**EXERCISE GOAL:** Report every line below that carries the word "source".

(Stored dataset items)
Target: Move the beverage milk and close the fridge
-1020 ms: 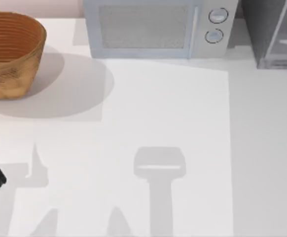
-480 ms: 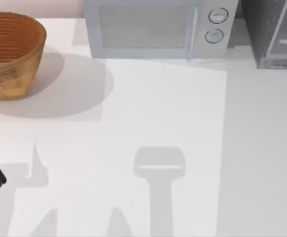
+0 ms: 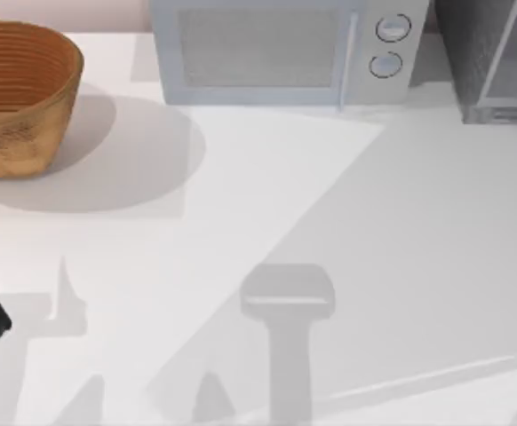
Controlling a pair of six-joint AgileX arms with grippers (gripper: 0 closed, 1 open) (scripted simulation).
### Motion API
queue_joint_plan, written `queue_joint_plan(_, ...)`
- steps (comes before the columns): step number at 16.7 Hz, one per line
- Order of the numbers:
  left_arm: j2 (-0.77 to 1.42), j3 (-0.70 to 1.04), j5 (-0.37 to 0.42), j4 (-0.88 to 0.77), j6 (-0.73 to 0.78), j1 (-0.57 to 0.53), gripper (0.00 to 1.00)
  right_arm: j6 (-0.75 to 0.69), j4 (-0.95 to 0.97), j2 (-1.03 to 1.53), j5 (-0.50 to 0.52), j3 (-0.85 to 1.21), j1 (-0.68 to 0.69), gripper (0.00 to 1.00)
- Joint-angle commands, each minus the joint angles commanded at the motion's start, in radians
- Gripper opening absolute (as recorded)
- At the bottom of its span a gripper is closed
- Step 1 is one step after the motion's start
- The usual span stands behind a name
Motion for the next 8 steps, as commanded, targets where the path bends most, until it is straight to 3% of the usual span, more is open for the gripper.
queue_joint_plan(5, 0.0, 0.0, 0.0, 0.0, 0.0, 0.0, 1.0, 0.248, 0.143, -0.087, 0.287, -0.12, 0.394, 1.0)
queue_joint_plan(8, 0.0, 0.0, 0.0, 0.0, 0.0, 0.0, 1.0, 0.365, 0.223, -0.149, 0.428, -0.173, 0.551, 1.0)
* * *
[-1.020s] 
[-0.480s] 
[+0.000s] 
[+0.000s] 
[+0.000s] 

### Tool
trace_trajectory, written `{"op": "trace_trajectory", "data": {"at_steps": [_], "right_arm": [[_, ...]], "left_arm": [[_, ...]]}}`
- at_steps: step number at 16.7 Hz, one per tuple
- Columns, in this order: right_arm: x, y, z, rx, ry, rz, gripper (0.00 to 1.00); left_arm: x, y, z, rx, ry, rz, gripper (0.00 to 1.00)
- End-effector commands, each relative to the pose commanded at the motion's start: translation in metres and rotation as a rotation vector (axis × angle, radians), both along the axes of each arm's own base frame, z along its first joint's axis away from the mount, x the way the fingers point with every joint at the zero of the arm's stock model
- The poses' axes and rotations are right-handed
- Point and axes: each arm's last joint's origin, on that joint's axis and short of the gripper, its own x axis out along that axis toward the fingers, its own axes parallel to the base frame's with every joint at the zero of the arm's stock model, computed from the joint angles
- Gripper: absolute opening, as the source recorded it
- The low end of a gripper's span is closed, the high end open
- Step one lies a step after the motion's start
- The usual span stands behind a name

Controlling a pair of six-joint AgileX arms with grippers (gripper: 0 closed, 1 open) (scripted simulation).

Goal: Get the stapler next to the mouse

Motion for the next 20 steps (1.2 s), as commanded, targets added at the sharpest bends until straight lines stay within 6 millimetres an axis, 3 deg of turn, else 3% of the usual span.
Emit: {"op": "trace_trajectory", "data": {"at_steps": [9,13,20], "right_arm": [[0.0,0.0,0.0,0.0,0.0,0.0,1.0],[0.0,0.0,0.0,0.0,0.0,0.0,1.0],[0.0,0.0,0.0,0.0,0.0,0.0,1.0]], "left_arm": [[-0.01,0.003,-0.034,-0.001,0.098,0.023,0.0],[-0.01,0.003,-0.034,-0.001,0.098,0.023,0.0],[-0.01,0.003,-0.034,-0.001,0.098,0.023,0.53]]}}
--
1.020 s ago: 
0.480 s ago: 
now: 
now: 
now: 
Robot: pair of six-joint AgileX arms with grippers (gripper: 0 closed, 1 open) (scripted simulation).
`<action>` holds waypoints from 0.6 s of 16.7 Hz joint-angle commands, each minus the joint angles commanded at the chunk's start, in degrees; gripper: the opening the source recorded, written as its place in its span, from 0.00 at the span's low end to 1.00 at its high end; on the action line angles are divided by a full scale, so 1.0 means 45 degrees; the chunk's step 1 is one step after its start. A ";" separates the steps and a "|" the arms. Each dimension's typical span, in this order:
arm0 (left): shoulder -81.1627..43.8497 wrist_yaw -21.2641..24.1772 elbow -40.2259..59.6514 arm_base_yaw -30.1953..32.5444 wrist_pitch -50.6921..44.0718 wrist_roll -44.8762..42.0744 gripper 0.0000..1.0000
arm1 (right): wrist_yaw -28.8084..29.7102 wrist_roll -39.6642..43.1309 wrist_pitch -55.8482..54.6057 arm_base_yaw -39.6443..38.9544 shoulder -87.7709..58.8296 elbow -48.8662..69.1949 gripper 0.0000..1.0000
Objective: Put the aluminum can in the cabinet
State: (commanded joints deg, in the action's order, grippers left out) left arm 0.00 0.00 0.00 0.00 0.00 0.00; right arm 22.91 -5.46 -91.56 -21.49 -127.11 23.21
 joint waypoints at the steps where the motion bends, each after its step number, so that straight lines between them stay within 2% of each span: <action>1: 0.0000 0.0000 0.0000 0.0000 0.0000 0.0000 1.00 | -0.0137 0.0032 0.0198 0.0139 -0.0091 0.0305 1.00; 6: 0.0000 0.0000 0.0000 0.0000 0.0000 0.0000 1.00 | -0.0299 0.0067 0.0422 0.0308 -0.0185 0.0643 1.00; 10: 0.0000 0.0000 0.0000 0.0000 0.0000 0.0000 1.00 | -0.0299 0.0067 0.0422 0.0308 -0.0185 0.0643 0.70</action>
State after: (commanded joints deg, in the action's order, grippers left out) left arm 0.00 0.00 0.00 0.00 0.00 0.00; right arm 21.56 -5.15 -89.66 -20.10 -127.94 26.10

**TASK OUTPUT:**
- Gripper: absolute opening, as the source recorded it
`<action>` holds waypoints from 0.6 s of 16.7 Hz joint-angle commands, each minus the joint angles commanded at the chunk's start, in degrees; gripper: the opening the source recorded, written as its place in its span, from 0.00 at the span's low end to 1.00 at its high end; on the action line angles are divided by a full scale, so 1.0 means 45 degrees; the chunk's step 1 is one step after its start. A ";" separates the steps and a "|" the arms. Each dimension's typical span, in this order:

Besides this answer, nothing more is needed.